Brave Browser Introduces Summarizer for Search Based on In-House LLM
Not quite conversational search, but more than just links
Everyone who is not Google expects online search features and user habits to change very soon. Google may believe this now; thus, the all-out effort to bring Bard to market. However, four months ago, the company clearly did not see this change as imminent.
It is fair to say that few companies thought the window of opportunity around search would open this quickly, but here we are. Brave, a small player in the browser market, and a smaller player in the search market, just introduced a new search Summarizer feature based on a large language model (LLM). According to an announcement this week:
The Summarizer provides concise and to-the-point answers at the top of Brave Search results pages, in response to the user’s input, solely based on Web search results. Unlike a purely generative AI model, which is prone to spout unsubstantiated assertions, we trained our large language models (LLMs) to process multiple sources of information present on the Web. This produces a more concise, accurate answer, expressed in coherent language.
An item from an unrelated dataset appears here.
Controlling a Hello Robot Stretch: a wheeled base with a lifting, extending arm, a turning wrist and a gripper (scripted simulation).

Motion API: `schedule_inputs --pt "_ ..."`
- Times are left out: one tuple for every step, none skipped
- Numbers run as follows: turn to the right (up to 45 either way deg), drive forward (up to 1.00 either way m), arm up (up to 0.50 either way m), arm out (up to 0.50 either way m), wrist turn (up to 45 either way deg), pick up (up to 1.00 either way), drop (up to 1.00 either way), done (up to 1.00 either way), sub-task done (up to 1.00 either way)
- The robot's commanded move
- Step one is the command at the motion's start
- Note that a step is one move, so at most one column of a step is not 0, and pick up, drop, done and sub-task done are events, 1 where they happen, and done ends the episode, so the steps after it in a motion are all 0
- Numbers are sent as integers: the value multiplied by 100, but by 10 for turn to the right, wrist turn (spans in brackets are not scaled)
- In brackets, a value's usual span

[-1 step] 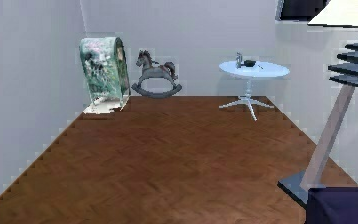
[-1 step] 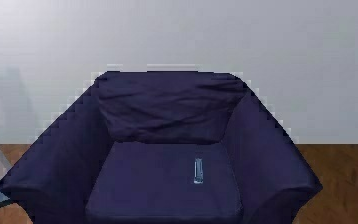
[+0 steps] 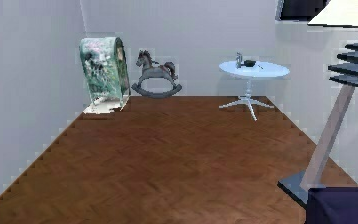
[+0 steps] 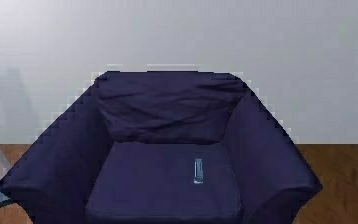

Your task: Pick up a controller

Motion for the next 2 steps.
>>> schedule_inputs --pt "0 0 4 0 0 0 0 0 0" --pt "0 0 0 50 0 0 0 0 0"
In addition, the provenance of original sources of data is cited at all times via links. This maintains the rightful attribution of information, and helps users assess the trustworthiness of the sources, both of which are needed to mitigate the authority biases of large language models.
Summarizer the Answer Box
I gave Summarizer a test drive and found it to provide a consistent experience when it shows up on the page. The summarization feature does not show up with every search. This surprised me after using the New Bing, You.com, and Perplexity.ai, which all deliver the integrated summary answer every time.
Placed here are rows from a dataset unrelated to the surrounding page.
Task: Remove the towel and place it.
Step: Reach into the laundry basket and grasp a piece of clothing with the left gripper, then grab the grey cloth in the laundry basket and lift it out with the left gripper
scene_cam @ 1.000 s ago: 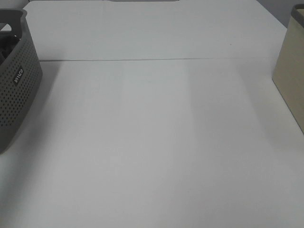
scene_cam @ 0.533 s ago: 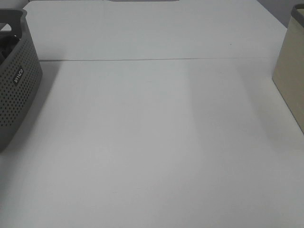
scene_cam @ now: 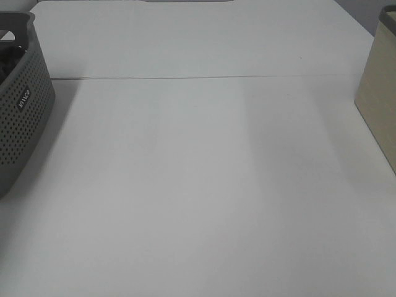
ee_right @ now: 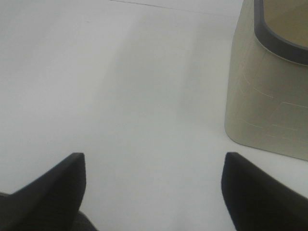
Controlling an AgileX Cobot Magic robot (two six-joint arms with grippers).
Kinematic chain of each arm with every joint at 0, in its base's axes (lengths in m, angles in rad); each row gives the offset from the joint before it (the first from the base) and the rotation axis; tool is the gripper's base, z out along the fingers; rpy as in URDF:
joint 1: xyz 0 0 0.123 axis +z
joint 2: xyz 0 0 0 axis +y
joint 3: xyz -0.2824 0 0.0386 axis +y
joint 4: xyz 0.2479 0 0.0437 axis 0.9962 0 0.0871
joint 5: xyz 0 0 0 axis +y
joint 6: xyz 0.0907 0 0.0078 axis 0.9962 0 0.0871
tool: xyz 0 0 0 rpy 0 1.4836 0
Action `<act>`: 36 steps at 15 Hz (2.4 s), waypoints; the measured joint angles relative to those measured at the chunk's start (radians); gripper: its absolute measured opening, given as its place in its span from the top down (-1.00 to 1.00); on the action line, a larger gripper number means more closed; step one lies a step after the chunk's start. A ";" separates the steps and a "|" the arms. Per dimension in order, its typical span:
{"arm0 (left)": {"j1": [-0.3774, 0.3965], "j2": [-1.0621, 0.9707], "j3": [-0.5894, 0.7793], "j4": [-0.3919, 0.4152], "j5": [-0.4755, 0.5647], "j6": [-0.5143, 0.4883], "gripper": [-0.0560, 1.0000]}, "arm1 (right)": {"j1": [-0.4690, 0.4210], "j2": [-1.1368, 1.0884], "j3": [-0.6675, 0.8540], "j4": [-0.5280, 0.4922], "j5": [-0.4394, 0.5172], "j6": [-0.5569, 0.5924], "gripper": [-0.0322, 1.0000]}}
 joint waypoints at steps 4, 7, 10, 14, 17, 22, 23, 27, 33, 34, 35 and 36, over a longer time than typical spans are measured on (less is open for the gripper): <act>0.000 0.000 0.000 -0.001 0.005 -0.004 0.20 | 0.000 0.000 0.000 0.000 0.000 0.000 -0.53; 0.000 0.000 0.000 -0.001 0.005 -0.015 0.70 | 0.000 0.000 0.000 0.000 0.000 0.000 -0.53; 0.000 0.000 0.000 -0.002 0.009 -0.015 0.73 | 0.000 0.000 0.000 0.000 0.000 0.000 -0.53; 0.000 0.000 0.000 -0.003 0.059 -0.043 0.73 | 0.000 0.000 0.000 0.000 0.000 0.000 -0.53; 0.000 -0.003 0.000 -0.003 0.114 -0.071 0.73 | 0.000 0.000 0.000 0.000 0.000 0.000 -0.53; 0.000 -0.071 -0.007 0.001 0.138 -0.132 0.73 | 0.000 0.000 0.000 0.000 0.000 0.000 -0.53; 0.000 -0.071 -0.007 0.001 0.138 -0.135 0.73 | 0.000 0.000 0.000 0.000 0.000 0.000 -0.53; 0.000 -0.110 -0.011 0.000 0.139 -0.166 0.89 | 0.000 0.000 0.000 0.000 0.000 0.000 -0.53; 0.000 -0.321 -0.114 -0.157 0.144 -0.198 0.89 | 0.000 0.000 0.000 0.000 0.000 0.000 -0.53; 0.000 -0.346 -0.141 -0.212 0.145 -0.199 0.89 | 0.000 0.000 0.000 0.000 0.000 0.000 -0.53; 0.000 -0.366 -0.176 -0.261 0.146 -0.199 0.89 | 0.000 0.000 0.000 0.000 0.000 0.000 -0.53; -0.002 -0.383 -0.209 -0.302 0.146 -0.199 0.89 | 0.000 0.000 0.000 0.000 0.000 0.000 -0.53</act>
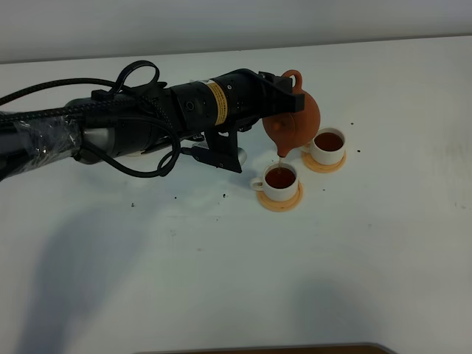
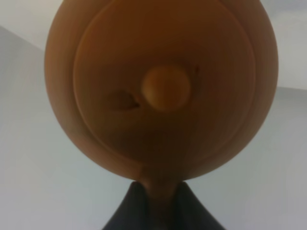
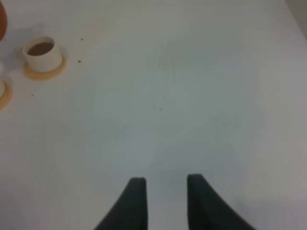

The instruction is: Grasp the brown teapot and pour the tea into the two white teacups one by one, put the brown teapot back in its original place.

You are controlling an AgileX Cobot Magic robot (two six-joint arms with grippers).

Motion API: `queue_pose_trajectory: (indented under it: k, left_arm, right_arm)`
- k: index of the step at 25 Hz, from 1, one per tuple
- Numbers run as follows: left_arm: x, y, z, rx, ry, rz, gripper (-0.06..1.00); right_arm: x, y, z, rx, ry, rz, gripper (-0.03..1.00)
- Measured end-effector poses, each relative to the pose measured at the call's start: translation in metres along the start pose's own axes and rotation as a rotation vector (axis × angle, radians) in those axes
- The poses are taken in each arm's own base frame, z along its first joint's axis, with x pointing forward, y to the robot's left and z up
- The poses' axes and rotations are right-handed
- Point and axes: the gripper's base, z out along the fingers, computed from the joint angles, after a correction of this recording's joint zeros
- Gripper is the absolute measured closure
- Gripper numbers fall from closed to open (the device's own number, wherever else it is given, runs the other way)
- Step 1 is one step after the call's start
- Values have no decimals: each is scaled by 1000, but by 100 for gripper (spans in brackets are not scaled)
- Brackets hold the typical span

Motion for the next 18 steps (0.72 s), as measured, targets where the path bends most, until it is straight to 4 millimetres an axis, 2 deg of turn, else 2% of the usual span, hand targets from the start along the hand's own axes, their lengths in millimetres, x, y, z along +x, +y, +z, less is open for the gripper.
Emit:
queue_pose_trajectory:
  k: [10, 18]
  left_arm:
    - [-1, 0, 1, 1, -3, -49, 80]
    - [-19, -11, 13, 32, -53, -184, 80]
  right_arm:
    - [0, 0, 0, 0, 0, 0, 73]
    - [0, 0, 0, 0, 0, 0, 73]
With Brave, I received a Summarizer in response to less than half of my submitted questions. This was not a representative or large sample of queries, so don’t take this as a scientific finding. However, I found it noteworthy that it was often hard to get the Summarizer to appear at all. At first, I thought I had an issue with the Browser update.
Summarizer, instead, is more like a Google answer box. Google has provided short summary answers for years for a variety of queries. The short answer with a link to the source is fairly similar to what Brave is providing with Summarizer.
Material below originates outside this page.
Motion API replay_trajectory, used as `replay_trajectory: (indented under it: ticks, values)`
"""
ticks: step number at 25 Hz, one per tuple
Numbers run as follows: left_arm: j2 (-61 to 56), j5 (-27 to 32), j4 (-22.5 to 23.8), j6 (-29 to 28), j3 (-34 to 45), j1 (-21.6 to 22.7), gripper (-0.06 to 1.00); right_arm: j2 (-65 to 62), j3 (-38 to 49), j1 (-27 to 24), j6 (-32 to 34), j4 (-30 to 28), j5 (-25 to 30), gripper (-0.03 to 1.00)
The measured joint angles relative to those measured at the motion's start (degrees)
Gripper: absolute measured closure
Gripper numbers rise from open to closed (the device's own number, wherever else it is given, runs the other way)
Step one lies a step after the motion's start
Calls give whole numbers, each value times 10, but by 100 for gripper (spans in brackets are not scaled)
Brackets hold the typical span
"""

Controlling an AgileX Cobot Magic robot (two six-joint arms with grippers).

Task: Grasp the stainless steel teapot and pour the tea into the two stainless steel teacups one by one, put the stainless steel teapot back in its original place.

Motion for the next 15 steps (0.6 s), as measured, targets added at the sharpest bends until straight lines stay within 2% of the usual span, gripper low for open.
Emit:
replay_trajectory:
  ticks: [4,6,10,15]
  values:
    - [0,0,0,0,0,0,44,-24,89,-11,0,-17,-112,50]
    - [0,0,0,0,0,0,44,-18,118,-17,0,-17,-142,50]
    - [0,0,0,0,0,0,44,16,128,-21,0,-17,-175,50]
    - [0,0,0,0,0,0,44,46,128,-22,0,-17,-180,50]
Google Answer Box frequency likely peaked around six years ago at around 25% - 30%, but recent studies suggest the incidence is consistently below 15%. It is not clear why Answer Boxes fell out of favor with Google, but Brave is bringing back a similar model even if the underlying technology is different.
How Summarizer Works
Brave stressed in the announcement that the feature is not powered by GPT-3 or OpenAI. It is based on internally developed LLMs and relies on three separate models.
Question Answering: This model attempts to extract an answer from text snippets Brave is already extracting from crawled websites.
Filtering: Snippet results “are further classified with an ensemble of zero-shot classifiers on a wide variety of criteria (hate-speech, vulgar writing, spam, etc).”
Summarizer/paraphraser: The best answers are summarized into a single, coherent response.
The model is generating responses from known sources, so it is fairly easy to provide a link back to the web pages that served as sources for the response. With Bing or Perplexity, you will often see 4-6 source links. Brave Summaizer appears to typically default to a single source — similar again to a Google Answer Box — or sometimes two sources. There may be instances where more sources are provided in the Summarizer box, but I did not observe any.
Below the Summarizer box are links to articles you would expect from a traditional search results page. Summarizer is simply a top-of-page augmentation to that search experience.
Not Conversational Search
Bing and Perplexity search are also different in their conversational search features. After you receive a summary answer, you can “chat” with the search to refine or expand on your questions. Summarizer is a single-shot response. There is no context window or conversational interaction model. It is all fire and forget.
So, when it comes to search, Summarizer is among the least interesting of the new models we have evaluated. However, it remains noteworthy because it represents another example of how search features are changing, and it is a good application of LLMs that balances the benefits of more user-friendly search results with the need to avoid producing incorrect information.